A “bottom-up” proteomics approach is used to quantify clinically relevant proteins in serum/plasma. Specifically, peptides are generated through the enzymatic digestion of the target protein in the sample. Because the analyte (protein) and measurand (peptides) are different, care must be taken to account for sources of bias in the enzymatic digestion process that converts the analyte to the measurand. This is accomplished through the use of appropriate calibration curves and ideally the use of isotopically labeled proteins as internal standards. These labeled proteins are expressed in E. coli or yeast with media containing nitrogen-15 labeled ammonium chloride as the only nitrogen source. Further measurements can establish the final percent incorporation of nitrogen-15 in the recombinant protein, and ensure the labeled and unlabeled forms have similar antibody binding and digestion characteristics. Affinity purification techniques based on magnetic-bead bound monoclonal antibodies capture the labeled and unlabeled proteins in the clinical matrix. Following separation from the matrix and release from the antibody, the proteins are digested and the peptides are quantified using liquid chromatography coupled to multiple-reaction-monitoring mass spectrometry.
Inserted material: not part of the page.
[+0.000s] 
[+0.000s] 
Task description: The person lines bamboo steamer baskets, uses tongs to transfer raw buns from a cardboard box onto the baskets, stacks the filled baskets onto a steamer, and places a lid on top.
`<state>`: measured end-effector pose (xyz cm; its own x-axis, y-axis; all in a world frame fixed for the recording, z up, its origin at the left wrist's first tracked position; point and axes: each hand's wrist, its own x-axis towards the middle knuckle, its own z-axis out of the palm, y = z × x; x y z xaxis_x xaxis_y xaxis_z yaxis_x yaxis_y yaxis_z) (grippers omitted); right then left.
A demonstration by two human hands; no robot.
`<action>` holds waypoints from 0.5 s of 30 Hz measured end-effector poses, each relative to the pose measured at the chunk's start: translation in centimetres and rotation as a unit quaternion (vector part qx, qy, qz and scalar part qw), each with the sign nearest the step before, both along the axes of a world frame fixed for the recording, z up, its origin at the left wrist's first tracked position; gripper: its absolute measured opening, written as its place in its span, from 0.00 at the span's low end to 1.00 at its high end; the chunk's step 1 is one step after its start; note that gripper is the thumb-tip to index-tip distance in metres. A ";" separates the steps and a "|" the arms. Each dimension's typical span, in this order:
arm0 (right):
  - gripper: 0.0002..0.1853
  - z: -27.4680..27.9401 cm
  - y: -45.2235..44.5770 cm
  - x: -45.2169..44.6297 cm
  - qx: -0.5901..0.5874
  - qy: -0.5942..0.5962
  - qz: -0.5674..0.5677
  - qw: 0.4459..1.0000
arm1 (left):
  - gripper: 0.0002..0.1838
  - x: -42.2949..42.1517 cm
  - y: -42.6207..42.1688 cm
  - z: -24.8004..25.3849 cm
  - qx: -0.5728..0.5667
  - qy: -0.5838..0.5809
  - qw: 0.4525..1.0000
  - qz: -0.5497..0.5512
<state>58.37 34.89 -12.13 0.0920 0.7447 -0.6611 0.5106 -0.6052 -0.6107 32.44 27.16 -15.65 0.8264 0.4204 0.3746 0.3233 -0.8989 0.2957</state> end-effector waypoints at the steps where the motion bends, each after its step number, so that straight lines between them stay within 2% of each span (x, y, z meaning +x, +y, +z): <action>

NIST also developed study materials for a National Cancer Institute, Clinical Proteomics Technology Assessment for Cancer (CPTAC), inter-laboratory evaluation of the ability of mass spectrometry methods to simultaneously quantify multiple target proteins in serum/plasma. This study established the reproducibility of quantitative mass spectrometry methods and the appropriateness of this technology for protein biomarker verification.
- Affinity purification approaches for troponin and c-reactive protein have been developed.
- Quantitative mass spectrometry methods for troponin (using labeled signature peptides) and c-reactive protein (using labeled c-reactive protein) have been developed.
- The CPTAC protein quantification inter-laboratory study was completed.